(Beginning of DATA BELOW)

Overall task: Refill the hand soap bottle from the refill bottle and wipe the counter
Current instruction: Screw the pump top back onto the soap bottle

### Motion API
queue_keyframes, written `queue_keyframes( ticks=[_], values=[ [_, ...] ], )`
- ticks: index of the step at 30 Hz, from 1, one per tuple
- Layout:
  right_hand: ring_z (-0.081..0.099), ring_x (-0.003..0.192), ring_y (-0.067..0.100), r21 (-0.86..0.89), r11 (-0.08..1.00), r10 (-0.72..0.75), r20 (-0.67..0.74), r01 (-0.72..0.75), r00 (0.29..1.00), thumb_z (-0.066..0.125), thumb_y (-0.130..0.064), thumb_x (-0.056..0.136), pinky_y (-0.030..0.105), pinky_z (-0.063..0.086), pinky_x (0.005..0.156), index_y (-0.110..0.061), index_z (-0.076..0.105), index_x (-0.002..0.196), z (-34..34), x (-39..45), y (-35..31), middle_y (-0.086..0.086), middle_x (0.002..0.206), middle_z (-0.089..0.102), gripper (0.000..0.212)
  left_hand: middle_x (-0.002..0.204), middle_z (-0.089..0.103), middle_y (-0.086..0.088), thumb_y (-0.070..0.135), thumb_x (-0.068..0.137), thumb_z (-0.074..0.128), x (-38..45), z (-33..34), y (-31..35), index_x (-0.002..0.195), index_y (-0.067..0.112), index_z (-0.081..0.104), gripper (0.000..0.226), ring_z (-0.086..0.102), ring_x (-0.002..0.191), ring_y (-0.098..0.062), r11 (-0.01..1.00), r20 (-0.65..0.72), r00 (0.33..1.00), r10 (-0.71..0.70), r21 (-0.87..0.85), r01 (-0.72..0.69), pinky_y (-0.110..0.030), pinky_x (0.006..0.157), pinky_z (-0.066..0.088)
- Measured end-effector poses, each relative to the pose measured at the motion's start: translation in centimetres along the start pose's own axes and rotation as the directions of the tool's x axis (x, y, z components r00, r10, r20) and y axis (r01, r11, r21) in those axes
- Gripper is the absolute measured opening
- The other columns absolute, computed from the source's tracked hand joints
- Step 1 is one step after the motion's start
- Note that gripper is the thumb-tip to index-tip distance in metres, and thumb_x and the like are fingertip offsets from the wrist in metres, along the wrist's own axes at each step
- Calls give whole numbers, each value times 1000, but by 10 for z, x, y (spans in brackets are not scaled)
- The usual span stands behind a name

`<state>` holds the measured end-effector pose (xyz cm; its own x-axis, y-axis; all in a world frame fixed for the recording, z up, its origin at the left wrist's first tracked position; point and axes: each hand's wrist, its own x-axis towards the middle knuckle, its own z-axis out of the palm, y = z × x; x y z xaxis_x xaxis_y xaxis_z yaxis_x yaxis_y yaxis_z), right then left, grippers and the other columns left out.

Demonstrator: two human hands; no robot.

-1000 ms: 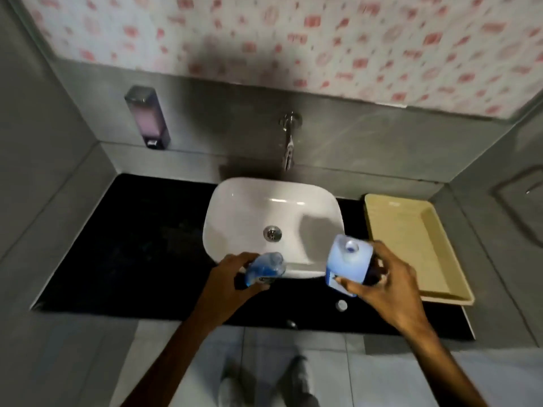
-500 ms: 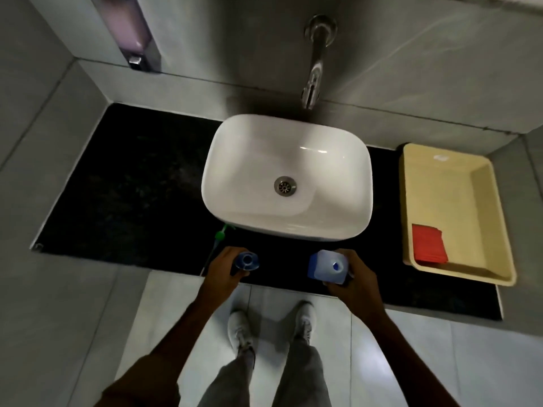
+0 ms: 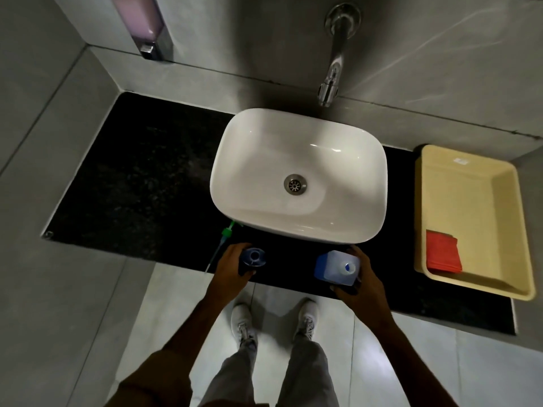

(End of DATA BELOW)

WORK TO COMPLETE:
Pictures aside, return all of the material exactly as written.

RESULT OF THIS EXERCISE:
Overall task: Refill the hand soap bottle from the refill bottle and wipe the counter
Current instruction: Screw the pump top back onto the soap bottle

### Motion API
queue_keyframes, written `queue_keyframes( ticks=[_], values=[ [_, ...] ], )`
- ticks: index of the step at 30 Hz, from 1, one per tuple
- Layout:
  right_hand: ring_z (-0.081..0.099), ring_x (-0.003..0.192), ring_y (-0.067..0.100), r21 (-0.86..0.89), r11 (-0.08..1.00), r10 (-0.72..0.75), r20 (-0.67..0.74), r01 (-0.72..0.75), r00 (0.29..1.00), thumb_z (-0.066..0.125), thumb_y (-0.130..0.064), thumb_x (-0.056..0.136), pinky_y (-0.030..0.105), pinky_z (-0.063..0.086), pinky_x (0.005..0.156), index_y (-0.110..0.061), index_z (-0.076..0.105), index_x (-0.002..0.196), z (-34..34), x (-39..45), y (-35..31), middle_y (-0.086..0.086), middle_x (0.002..0.206), middle_z (-0.089..0.102), gripper (0.000..0.212)
  left_hand: middle_x (-0.002..0.204), middle_z (-0.089..0.103), middle_y (-0.086..0.088), thumb_y (-0.070..0.135), thumb_x (-0.068..0.137), thumb_z (-0.074..0.128), x (-38..45), z (-33..34), y (-31..35), index_x (-0.002..0.195), index_y (-0.067..0.112), index_z (-0.081..0.104), gripper (0.000..0.226), ring_z (-0.086..0.102), ring_x (-0.002..0.191), ring_y (-0.098..0.062), r11 (-0.01..1.00), r20 (-0.65..0.72), r00 (0.33..1.00), r10 (-0.71..0.70), r21 (-0.87..0.85), r01 (-0.72..0.69), pinky_y (-0.110..0.030), pinky_x (0.006..0.157), pinky_z (-0.066..0.088)
- Measured end-effector poses, each relative to the pose measured at the motion's start: translation in centimetres along the start pose's own axes and rotation as the directions of the tool's x axis (x, y, z components r00, r10, r20) and y axis (r01, r11, r21) in those axes
- Gripper is the absolute measured opening
- The other columns absolute, computed from the source's tracked hand joints
- Step 1 is one step after the motion's start
- Note that gripper is the thumb-tip to index-tip distance in metres, and thumb_x and the like are fingertip offsets from the wrist in metres, along the wrist's own axes at each step
- Calls give whole numbers, each value times 1000, but by 10 for z, x, y (spans in brackets are not scaled)
- The usual span stands behind a name

`<state>` holds the measured end-effector pose (xyz cm; its own x-axis, y-axis; all in a world frame fixed for the recording, z up, its origin at the left wrist's first tracked position; point and axes: each hand's wrist, its own x-axis towards the middle knuckle, its own z-axis out of the palm, y = z × x; x y z xaxis_x xaxis_y xaxis_z yaxis_x yaxis_y yaxis_z), right then left, grippers and the other columns left out.

Demonstrator: two human hands; no robot.

-1000 ms: 
-500 ms: 
+0 ms: 

With this output, the exercise is done.